Estado

Acosan ladrones a migrantes sin hogar

Más de una semana han tenido que dormir en la calle al quedarse sin recursos en la frontera

Carlos Sánchez / El Diario de Juárez

Staff/El Diario de Juárez

jueves, 25 julio 2019 | 23:01

Ciudad Juárez— Más de una semana han tenido que dormir en la calle migrantes procedentes de Honduras y Guatemala, quienes en su viaje para pedir asilo político en los Estados Unidos se quedaron sin recursos en esta frontera, volviéndose blancos fáciles de oportunistas.

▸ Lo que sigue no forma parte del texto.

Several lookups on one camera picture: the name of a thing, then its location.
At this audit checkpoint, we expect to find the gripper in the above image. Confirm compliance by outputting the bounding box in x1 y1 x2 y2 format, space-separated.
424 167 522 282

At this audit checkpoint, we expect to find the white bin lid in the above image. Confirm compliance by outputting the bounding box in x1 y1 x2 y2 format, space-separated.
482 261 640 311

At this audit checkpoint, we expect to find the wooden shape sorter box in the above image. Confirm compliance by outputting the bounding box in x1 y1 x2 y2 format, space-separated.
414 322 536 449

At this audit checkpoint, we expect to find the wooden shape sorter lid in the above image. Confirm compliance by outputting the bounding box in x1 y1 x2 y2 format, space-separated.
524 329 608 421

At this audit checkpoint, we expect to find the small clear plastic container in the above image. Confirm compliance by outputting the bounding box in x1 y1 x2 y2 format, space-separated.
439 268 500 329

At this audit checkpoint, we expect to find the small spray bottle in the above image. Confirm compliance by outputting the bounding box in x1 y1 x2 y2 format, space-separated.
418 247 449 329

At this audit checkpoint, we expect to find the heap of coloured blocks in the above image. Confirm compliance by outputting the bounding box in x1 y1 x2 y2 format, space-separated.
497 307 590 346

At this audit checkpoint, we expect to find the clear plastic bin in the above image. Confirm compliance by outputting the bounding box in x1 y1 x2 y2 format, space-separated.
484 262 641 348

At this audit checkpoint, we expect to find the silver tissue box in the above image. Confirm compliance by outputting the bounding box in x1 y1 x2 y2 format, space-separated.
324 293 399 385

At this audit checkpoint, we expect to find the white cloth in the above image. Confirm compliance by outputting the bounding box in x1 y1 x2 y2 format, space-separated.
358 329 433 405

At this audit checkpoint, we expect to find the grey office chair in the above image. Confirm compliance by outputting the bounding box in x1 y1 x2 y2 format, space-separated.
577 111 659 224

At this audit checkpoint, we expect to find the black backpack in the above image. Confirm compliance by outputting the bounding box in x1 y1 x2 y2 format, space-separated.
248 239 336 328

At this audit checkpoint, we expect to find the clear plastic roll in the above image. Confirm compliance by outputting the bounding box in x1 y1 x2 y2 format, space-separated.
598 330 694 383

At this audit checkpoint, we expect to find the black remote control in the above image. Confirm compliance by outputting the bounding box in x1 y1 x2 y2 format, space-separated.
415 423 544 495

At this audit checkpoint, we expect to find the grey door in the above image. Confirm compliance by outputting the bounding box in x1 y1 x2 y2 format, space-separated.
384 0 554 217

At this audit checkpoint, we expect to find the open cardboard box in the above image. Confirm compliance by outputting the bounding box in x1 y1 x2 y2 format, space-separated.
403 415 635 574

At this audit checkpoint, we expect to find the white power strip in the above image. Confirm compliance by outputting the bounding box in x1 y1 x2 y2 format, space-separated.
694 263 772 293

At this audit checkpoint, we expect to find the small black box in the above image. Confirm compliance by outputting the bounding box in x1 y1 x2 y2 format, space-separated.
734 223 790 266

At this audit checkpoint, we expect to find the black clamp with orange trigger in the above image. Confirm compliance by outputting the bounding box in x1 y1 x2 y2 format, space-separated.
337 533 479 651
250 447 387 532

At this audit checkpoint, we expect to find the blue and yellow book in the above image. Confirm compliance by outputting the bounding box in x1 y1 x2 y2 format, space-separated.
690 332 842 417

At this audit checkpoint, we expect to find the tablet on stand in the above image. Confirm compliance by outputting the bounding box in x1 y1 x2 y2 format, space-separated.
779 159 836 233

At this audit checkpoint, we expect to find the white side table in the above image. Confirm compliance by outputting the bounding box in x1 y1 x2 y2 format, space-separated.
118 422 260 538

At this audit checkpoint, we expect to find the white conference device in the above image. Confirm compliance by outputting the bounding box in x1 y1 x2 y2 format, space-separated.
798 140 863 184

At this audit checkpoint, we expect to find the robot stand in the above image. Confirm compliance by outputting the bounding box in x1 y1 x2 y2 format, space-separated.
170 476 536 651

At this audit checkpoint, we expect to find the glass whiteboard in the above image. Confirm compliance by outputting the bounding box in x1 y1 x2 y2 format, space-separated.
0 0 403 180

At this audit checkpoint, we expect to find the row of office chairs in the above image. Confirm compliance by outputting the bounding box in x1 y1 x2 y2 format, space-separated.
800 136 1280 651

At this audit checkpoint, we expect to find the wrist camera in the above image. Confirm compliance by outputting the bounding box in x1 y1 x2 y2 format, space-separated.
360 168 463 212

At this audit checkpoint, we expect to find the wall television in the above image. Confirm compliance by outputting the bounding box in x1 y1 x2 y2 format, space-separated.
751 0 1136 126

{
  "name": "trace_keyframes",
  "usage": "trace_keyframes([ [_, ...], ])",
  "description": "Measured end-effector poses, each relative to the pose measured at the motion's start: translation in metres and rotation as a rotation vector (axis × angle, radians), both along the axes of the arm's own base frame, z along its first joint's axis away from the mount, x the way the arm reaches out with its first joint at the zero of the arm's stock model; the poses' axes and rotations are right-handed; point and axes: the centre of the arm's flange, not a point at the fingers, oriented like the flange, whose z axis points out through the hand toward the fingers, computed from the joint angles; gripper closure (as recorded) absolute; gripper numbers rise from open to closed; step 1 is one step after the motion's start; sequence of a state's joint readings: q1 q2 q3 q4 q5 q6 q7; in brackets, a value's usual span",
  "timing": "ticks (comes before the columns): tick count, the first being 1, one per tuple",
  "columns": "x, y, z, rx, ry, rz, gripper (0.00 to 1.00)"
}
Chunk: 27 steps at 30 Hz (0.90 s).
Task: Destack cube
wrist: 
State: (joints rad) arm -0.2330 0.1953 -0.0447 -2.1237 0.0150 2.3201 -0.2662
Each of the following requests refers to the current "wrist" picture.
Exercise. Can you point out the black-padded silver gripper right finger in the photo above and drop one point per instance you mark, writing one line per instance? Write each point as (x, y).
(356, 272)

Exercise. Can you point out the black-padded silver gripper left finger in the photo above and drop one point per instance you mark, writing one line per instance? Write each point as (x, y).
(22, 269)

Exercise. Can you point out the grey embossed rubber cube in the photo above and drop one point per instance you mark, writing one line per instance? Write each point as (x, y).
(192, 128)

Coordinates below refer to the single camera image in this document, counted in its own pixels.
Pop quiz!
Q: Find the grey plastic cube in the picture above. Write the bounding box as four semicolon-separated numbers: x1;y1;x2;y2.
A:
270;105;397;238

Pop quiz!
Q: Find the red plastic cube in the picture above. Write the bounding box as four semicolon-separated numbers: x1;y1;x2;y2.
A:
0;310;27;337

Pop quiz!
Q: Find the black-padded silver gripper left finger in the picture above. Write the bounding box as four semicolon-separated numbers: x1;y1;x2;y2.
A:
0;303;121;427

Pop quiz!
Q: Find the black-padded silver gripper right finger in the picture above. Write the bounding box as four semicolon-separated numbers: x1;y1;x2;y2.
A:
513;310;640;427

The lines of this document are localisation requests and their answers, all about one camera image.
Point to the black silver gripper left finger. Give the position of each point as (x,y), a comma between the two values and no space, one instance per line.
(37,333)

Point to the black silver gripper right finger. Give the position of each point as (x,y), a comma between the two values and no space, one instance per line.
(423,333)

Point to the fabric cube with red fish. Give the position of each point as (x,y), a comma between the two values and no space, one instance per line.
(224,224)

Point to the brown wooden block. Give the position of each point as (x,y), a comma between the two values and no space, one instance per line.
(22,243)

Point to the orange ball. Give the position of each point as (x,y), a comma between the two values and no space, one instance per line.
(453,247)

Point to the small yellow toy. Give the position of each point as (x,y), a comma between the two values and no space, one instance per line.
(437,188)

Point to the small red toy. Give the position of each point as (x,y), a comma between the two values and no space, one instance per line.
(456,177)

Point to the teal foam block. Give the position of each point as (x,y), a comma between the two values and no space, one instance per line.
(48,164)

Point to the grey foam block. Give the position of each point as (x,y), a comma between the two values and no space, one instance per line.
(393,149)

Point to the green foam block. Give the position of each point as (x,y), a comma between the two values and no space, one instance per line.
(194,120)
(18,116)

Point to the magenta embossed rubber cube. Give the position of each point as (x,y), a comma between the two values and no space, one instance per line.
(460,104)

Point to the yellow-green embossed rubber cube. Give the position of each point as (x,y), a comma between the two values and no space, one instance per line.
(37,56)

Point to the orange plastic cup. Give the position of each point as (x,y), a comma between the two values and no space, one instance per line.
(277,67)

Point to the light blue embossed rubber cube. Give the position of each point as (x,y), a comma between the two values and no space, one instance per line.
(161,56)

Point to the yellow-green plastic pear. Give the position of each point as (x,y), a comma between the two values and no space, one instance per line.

Vanesa Ávila de 22 años, con su hijo Jordán Ávila, de un año 3 meses, atado a la espalda, huyó en tren de Tegucigalpa, Honduras, en abril pasado junto con su hermana; hoy, luego de tres meses se encuentra subsistiendo de lo que consigue de personas solidarias.  

“Me fui por el papá del bebé, esa persona hizo muchas cosas. A él lo metieron preso antes de que yo me diera cuenta de que estaba embarazada. Me hizo la vida imposible: todo el tiempo que estuvo afuera me tuvo amenazada, y a mi familia. Aún en la cárcel, también me amenazaba. Yo traigo las pruebas de eso pero aun así me regresaron de allá (de Estados Unidos) y no me dieron ni fecha de corte, ni nada”, dijo.

Entrevistada ayer, sentada en el concreto del centro del kiosco de la Plaza de Armas, donde se encontraba con al menos 10 migrantes centroamericanos de igual situación cerca de las 13:30 horas, Ávila contó que no ha podido buscar trabajo porque lo que le apremia es buscar un albergue o una casa donde le faciliten su estadía con su bebé y su hermana. 

Añadió que se han acercado personas a ofrecerles sitios disponibles pero les piden el dinero por adelantado, y luego refieren que volverán por ellos, cosa que no sucede.

“Aquí pasamos el día (en la Plaza de Armas), pero allá a la vuelta de la esquina cuando todo está cerrado nos ponemos a dormir con nuestros cartones. En las noches, cuando nos quedamos durmiendo la primera vez, a uno del grupo le intentaron quitar el celular, y todos se levantaron y empezaron a seguir al ladrón, la segunda noche (estuvieron) peleando ahí. Todas las noches pasa algo. Uno quiere seguir luchando porque es el ejemplo que le voy a poner a mi hijo. Si seguimos aquí es porque necesitamos”, indicó.  

Con los ojos llenos de lágrimas y voz entrecortada, refirió que espera que las personas de esta ciudad se toquen el corazón puesto que para ella y los demás migrantes ha sido una situación muy difícil. 

A su vez, otro de los migrantes del grupo llamado Jorge Rodríguez, de 45 años, procedente de Departamento de Quiché, Guatemala, urgió a los juarenses por ayuda, para él y para el resto de los migrantes en situación de calle.